Here’s some stuff you might like.
Business: Government’s response to the coronavirus includes what I think may be the most intensive intervention in the economy in American history. The New Deal dictated agricultural production limits and various other rules designed to prop up prices; World War II brought rationing. To the best of my knowledge, the government has never forced the closure of previously lawful businesses on the scale that Oregon and other states and localities are doing with restaurants and bars. California has ordered residents not to go to work unless they work in “critical sectors.”
I do not envy the governors and others making excruciating decisions that upend numerous of their constituents’ lives, and I am sure they are doing the best they can with the information available to them. Moreover, they should be given significant grace as they probably are hedging against the worst outcomes among many outcomes that may arise out of this crisis.
However, at some point, and I suspect that point will come soon, there will be increased pressure on government to explain to its citizens why harsh measures and the economic calamity they cause continue to be the best approach. What are the reasonably likely trade offs between increasingly severe measures and less onerous measures, in terms of human lives and the economy?
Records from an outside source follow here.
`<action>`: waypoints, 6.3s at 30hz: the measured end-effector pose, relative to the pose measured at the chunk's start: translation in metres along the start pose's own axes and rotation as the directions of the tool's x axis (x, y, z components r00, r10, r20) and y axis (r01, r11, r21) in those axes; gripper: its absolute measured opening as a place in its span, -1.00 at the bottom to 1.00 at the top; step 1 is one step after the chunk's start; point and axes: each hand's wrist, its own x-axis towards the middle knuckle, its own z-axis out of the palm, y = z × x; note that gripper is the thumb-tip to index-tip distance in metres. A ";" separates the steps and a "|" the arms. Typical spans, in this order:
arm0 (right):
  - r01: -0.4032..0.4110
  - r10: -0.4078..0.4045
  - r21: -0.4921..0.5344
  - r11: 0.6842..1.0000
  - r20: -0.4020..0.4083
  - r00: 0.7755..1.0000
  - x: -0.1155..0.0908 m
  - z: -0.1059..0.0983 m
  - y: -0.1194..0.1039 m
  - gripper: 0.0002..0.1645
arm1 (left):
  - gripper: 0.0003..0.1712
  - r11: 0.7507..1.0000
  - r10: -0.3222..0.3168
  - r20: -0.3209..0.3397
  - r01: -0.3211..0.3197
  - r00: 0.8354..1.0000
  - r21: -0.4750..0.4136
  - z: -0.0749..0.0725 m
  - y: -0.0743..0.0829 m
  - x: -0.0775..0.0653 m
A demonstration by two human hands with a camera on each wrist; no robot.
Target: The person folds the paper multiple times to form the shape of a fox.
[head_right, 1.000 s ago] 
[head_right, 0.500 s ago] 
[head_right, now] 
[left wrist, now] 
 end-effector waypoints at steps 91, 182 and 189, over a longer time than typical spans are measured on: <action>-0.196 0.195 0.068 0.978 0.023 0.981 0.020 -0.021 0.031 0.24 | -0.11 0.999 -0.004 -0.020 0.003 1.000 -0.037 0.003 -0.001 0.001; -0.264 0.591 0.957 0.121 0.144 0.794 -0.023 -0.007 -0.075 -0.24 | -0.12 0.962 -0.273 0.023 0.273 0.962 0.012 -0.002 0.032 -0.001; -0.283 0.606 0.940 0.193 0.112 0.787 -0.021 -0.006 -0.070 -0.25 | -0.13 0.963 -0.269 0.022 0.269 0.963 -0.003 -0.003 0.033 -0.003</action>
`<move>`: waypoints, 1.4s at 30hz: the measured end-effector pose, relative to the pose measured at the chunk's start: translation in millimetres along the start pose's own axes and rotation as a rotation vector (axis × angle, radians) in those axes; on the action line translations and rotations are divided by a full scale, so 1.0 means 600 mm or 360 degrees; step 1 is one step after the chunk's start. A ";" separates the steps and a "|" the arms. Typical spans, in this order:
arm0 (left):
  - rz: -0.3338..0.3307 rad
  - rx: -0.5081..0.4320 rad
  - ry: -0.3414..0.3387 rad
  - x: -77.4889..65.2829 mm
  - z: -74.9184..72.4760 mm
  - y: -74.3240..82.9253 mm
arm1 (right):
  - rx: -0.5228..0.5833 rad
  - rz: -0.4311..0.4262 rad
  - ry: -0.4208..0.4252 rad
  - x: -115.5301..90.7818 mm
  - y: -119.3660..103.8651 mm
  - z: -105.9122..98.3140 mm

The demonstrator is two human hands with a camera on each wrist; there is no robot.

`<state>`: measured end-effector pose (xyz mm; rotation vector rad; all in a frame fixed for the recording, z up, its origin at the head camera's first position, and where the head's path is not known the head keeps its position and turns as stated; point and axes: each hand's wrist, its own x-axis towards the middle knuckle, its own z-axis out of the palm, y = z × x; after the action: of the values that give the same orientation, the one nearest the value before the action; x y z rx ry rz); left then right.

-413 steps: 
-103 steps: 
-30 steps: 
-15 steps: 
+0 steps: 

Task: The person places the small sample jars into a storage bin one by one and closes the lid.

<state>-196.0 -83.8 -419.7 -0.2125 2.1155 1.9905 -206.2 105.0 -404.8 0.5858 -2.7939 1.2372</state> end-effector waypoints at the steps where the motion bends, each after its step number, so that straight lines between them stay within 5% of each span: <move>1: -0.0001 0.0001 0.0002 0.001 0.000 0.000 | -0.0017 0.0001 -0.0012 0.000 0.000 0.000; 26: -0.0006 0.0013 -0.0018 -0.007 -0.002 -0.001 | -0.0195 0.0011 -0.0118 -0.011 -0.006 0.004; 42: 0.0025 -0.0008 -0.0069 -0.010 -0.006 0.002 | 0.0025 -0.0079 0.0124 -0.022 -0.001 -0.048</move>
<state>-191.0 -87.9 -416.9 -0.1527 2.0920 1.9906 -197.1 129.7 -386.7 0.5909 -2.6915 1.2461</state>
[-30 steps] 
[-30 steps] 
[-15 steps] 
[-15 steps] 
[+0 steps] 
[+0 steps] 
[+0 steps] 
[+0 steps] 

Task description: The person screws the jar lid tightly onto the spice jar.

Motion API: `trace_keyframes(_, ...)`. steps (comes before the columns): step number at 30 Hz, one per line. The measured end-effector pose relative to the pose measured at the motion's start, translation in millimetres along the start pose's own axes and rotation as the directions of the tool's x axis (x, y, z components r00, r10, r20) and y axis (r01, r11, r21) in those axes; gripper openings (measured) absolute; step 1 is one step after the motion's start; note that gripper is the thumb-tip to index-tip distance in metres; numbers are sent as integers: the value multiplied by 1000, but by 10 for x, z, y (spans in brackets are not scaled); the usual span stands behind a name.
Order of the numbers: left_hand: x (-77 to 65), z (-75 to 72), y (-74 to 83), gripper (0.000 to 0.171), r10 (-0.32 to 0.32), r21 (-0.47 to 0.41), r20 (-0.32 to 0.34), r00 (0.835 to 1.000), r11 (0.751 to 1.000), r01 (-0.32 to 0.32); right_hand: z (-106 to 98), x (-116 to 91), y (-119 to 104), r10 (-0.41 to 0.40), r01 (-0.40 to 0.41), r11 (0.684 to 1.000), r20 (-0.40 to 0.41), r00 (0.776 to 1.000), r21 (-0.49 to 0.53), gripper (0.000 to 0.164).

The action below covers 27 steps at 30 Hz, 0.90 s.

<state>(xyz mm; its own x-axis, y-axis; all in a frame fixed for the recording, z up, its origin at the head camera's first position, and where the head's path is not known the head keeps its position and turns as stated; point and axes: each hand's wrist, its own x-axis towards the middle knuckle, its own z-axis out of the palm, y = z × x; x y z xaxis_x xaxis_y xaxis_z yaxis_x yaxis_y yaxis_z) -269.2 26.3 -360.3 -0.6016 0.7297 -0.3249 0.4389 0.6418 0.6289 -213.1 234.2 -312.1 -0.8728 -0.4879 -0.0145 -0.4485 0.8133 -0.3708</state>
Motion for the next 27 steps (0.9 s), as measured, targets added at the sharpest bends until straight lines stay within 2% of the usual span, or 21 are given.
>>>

If, in fact, the need for harsh measures may exist for 12-18 months , people are going to start wondering about alternatives.
The biggest hurdle in defining the risk and the trade offs and possibly in better targeting measures at those populations most affected, and thus relieving those populations less affected, is the woeful inadequacy of testing capacity in the U.S. The lack of testing prevents more accurate projections of transmission and death rates, which leads to such a wide variance in possible outcomes. Which forces officials to make policy mostly in the dark, and hedge against a worst case scenario the likelihood of which we don’t really know with good certainty. Testing is key for knowing where we are, where we’re likely going and, critically, when policy makers can relax their grip. A lot of the economic problem now is the uncertainty of the duration of all of this.
Fortunately, localities are stepping in with new approaches to testing, and so are philanthropists.We Americans have a history of reacting to crises slowly but eventually with overwhelming force and effectiveness. Let’s all hope that pattern is repeated here.
Law: It’s not often that I get to use my French minor. My wife and I spent part of our honeymoon in France years ago, during which on numerous occasions I tried speaking in French to French people and each time they just started talking to me in English because my French was, uh, bad. Anyway, there’s this concept in contract law called “Force Majeure” which I think is one of the coolest terms in the law but one that almost never is a real issue. Basically, a Force Majeure clause typically excuses one or both parties to a contract from the obligation to do what they promise to do in the contract if some big surprise outside the control of the parties makes performing impossible.
Something like a pandemic and government closure of businesses and events, for example. Something tells me we are or will soon break a record for exercising force majeure clauses.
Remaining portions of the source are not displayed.